• WHAT THE EXERCISE ASKS
Repeat the data precisely as given.

• MATERIAL PROVIDED
┏━━

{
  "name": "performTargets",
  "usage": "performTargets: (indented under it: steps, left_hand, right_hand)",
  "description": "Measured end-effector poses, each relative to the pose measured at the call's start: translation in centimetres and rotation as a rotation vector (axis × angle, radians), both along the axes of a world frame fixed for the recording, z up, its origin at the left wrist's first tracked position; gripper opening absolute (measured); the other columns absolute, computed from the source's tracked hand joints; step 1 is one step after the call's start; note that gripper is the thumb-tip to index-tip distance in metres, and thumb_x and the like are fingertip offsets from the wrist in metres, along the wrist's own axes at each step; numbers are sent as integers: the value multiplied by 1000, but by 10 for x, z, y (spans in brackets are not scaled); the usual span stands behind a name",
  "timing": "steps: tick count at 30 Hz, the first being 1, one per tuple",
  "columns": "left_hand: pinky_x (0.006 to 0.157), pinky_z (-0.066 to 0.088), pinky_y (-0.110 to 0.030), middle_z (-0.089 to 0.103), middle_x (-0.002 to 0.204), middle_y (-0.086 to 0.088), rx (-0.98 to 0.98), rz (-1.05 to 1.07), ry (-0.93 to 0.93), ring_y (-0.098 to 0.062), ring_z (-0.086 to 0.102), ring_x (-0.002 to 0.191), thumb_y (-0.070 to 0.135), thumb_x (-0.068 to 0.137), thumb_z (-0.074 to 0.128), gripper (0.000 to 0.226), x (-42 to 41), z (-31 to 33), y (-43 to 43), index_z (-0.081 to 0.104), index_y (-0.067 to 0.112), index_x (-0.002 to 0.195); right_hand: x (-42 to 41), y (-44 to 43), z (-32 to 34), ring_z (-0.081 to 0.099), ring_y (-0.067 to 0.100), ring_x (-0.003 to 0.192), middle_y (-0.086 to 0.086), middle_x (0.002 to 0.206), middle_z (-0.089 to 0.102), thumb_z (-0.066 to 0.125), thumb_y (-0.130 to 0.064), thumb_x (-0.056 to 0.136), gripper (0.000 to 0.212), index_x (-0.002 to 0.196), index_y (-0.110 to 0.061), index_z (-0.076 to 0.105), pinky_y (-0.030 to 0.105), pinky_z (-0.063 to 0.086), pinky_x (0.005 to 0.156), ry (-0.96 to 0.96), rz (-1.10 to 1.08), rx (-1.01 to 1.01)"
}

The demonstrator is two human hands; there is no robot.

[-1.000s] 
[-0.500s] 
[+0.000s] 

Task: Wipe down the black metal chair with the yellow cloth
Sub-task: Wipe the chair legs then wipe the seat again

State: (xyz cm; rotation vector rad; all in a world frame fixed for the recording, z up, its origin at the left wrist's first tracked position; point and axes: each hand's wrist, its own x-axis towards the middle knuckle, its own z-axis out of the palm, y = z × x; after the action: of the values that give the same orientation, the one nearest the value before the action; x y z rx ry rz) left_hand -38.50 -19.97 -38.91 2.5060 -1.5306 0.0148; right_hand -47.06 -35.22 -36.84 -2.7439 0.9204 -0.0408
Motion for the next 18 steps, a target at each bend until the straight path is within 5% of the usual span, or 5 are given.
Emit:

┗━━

• ANSWER BOX
{
  "name": "performTargets",
  "usage": "performTargets: (indented under it: steps, left_hand, right_hand)",
  "description": "Measured end-effector poses, each relative to the pose measured at the call's start: translation in centimetres and rotation as a rotation vector (axis × angle, radians), both along the axes of a world frame fixed for the recording, z up, its origin at the left wrist's first tracked position; gripper opening absolute (measured); the other columns absolute, computed from the source's tracked hand joints; step 1 is one step after the call's start; note that gripper is the thumb-tip to index-tip distance in metres, and thumb_x and the like are fingertip offsets from the wrist in metres, along the wrist's own axes at each step; numbers are sent as integers: the value multiplied by 1000, but by 10 for x, z, y (spans in brackets are not scaled); the usual span stands behind a name",
  "timing": "steps: tick count at 30 Hz, the first being 1, one per tuple",
  "columns": "left_hand: pinky_x (0.006 to 0.157), pinky_z (-0.066 to 0.088), pinky_y (-0.110 to 0.030), middle_z (-0.089 to 0.103), middle_x (-0.002 to 0.204), middle_y (-0.086 to 0.088), rx (-0.98 to 0.98), rz (-1.05 to 1.07), ry (-0.93 to 0.93), ring_y (-0.098 to 0.062), ring_z (-0.086 to 0.102), ring_x (-0.002 to 0.191), thumb_y (-0.070 to 0.135), thumb_x (-0.068 to 0.137), thumb_z (-0.074 to 0.128), gripper (0.000 to 0.226), x (-42 to 41), z (-31 to 33), y (-43 to 43), index_z (-0.081 to 0.104), index_y (-0.067 to 0.112), index_x (-0.002 to 0.195); right_hand: x (-42 to 41), y (-44 to 43), z (-32 to 34), ring_z (-0.081 to 0.099), ring_y (-0.067 to 0.100), ring_x (-0.003 to 0.192), middle_y (-0.086 to 0.086), middle_x (0.002 to 0.206), middle_z (-0.089 to 0.102), thumb_z (-0.066 to 0.125), thumb_y (-0.130 to 0.064), thumb_x (-0.056 to 0.136), gripper (0.000 to 0.212), index_x (-0.002 to 0.196), index_y (-0.110 to 0.061), index_z (-0.076 to 0.105), pinky_y (-0.030 to 0.105), pinky_z (-0.063 to 0.086), pinky_x (0.005 to 0.156), ry (-0.96 to 0.96), rz (-1.10 to 1.08), rx (-1.01 to 1.01)"
}

The demonstrator is two human hands; there is no robot.

[-1.000s] 
[-0.500s] 
[+0.000s] 

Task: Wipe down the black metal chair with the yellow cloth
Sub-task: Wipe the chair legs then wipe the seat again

State: (xyz cm; rotation vector rad; all in a world frame fixed for the recording, z up, its origin at the left wrist's first tracked position; point and axes: each hand's wrist, its own x-axis towards the middle knuckle, its own z-axis out of the palm, y = z × x; after the action: of the values that give the same orientation, the one nearest the value before the action; x y z rx ry rz) left_hand -38.50 -19.97 -38.91 2.5060 -1.5306 0.0148; right_hand -47.06 -35.22 -36.84 -2.7439 0.9204 -0.0408
Motion for the next 18 steps, a target at each bend until the straight path is within 5% of the usual span, or 5 are given.
Emit:

No additional answer is needed here.